> [TASK TO COMPLETE]
Line by line, return the listing exactly, without any of the images.

> [SUPPLIED MATERIAL]
______________________________

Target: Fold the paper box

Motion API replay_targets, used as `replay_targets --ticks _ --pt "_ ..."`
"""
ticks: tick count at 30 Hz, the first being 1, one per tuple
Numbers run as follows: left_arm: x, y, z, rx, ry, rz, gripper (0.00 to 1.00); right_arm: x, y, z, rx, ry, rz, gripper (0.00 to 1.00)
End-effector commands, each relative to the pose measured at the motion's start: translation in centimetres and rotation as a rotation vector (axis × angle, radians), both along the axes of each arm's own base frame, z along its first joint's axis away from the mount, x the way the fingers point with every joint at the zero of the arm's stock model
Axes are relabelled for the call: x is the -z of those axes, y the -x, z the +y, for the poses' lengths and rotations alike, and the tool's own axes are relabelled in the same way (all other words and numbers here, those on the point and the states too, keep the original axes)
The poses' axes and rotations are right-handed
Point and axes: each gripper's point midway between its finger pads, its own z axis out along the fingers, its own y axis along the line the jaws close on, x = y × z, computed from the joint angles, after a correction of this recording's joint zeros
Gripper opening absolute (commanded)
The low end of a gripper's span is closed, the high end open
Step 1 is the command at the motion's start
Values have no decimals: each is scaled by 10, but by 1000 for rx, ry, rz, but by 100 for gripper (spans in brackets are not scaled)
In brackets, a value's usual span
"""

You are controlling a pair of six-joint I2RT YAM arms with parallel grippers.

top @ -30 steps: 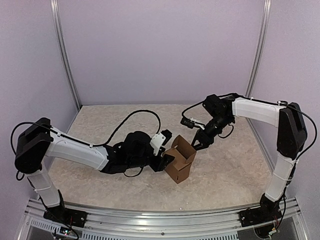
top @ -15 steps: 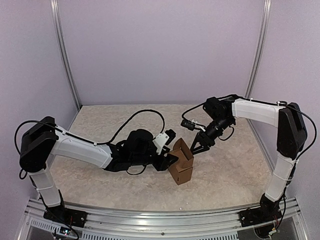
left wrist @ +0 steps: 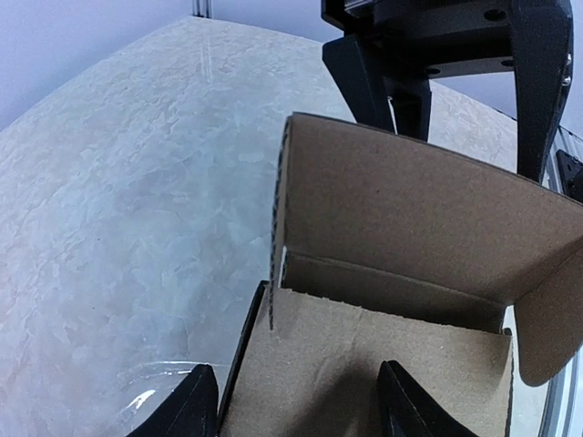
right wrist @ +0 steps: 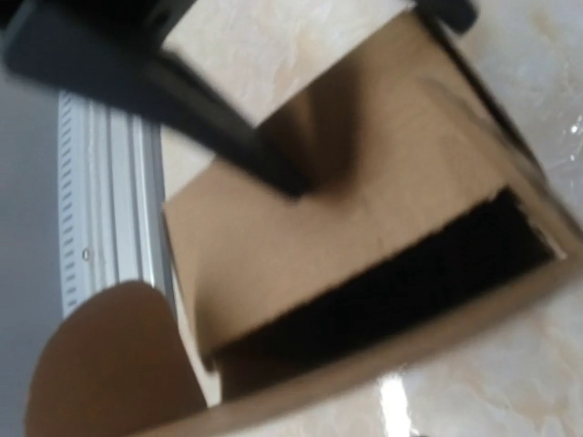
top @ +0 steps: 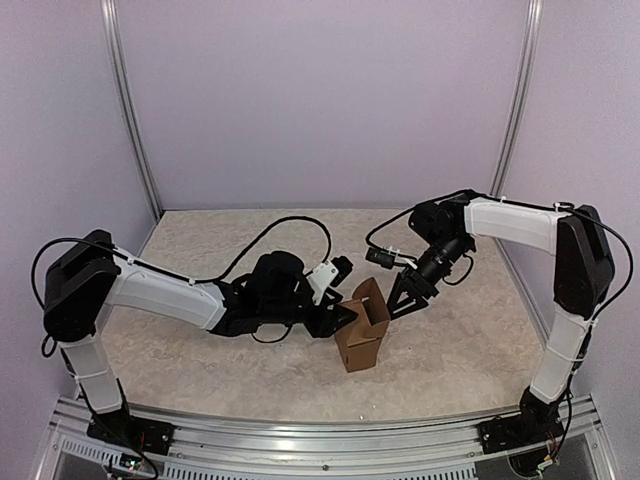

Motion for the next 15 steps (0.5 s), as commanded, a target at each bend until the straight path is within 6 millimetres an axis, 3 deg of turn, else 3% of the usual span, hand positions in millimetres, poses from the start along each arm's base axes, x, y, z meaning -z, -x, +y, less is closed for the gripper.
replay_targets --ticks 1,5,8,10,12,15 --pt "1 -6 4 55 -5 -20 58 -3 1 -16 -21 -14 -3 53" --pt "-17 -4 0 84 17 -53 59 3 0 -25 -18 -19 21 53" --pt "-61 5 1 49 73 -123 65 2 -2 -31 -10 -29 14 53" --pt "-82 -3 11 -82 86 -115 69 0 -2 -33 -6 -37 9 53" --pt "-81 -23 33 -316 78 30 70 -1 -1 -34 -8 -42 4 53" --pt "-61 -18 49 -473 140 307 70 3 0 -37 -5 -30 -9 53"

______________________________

> [TASK RESULT]
Target: Fold the paper box

Motion API replay_targets, used as `replay_targets --ticks _ --pt "_ ..."`
"""
ticks: tick count at 30 Hz, the first being 1, one per tuple
Numbers run as follows: left_arm: x, y, z, rx, ry, rz, gripper (0.00 to 1.00); right_arm: x, y, z, rx, ry, rz, gripper (0.00 to 1.00)
End-effector commands, each relative to the pose measured at the motion's start: translation in centimetres and rotation as a rotation vector (axis × angle, radians), both along the axes of each arm's own base frame, z along its first joint's axis away from the mount, x the way the fingers point with every joint at the zero of the arm's stock model
Axes are relabelled for the call: x is the -z of those axes, y the -x, z the +y, for the poses' lengths and rotations alike, and the tool's own axes are relabelled in the same way (all other words and numbers here, those on the point and the states too, keep the original axes)
The poses' axes and rotations are right-handed
Point and axes: each gripper's point midway between its finger pads, its own z axis out along the fingers, its own y axis along the line the jaws close on, x = y × z, computed from the joint angles, after a correction of this recording's joint zeros
Gripper opening absolute (commanded)
The low end of a gripper's span is closed, the high end open
Step 1 is the command at the motion's start
Values have no decimals: each is scaled by 10, but by 1000 for rx, ry, rz, but by 100 for gripper (spans in brackets are not scaled)
In brackets, a value's usual span
"""

You are controlling a pair of six-joint I2RT YAM arms with parallel grippers.

top @ -30 steps: 
top @ -15 steps: 
left wrist @ +0 steps: 
right wrist @ +0 steps: 
top @ +0 steps: 

Motion for the next 15 steps (0.5 s), as commanded, a target at each bend until the straight path is within 6 millimetres an axis, 3 deg of turn, else 3% of the usual span, hand positions in millimetres, poses from the start along each arm's base axes, x, y, z meaning -z, -x, +y, less is closed for the gripper.
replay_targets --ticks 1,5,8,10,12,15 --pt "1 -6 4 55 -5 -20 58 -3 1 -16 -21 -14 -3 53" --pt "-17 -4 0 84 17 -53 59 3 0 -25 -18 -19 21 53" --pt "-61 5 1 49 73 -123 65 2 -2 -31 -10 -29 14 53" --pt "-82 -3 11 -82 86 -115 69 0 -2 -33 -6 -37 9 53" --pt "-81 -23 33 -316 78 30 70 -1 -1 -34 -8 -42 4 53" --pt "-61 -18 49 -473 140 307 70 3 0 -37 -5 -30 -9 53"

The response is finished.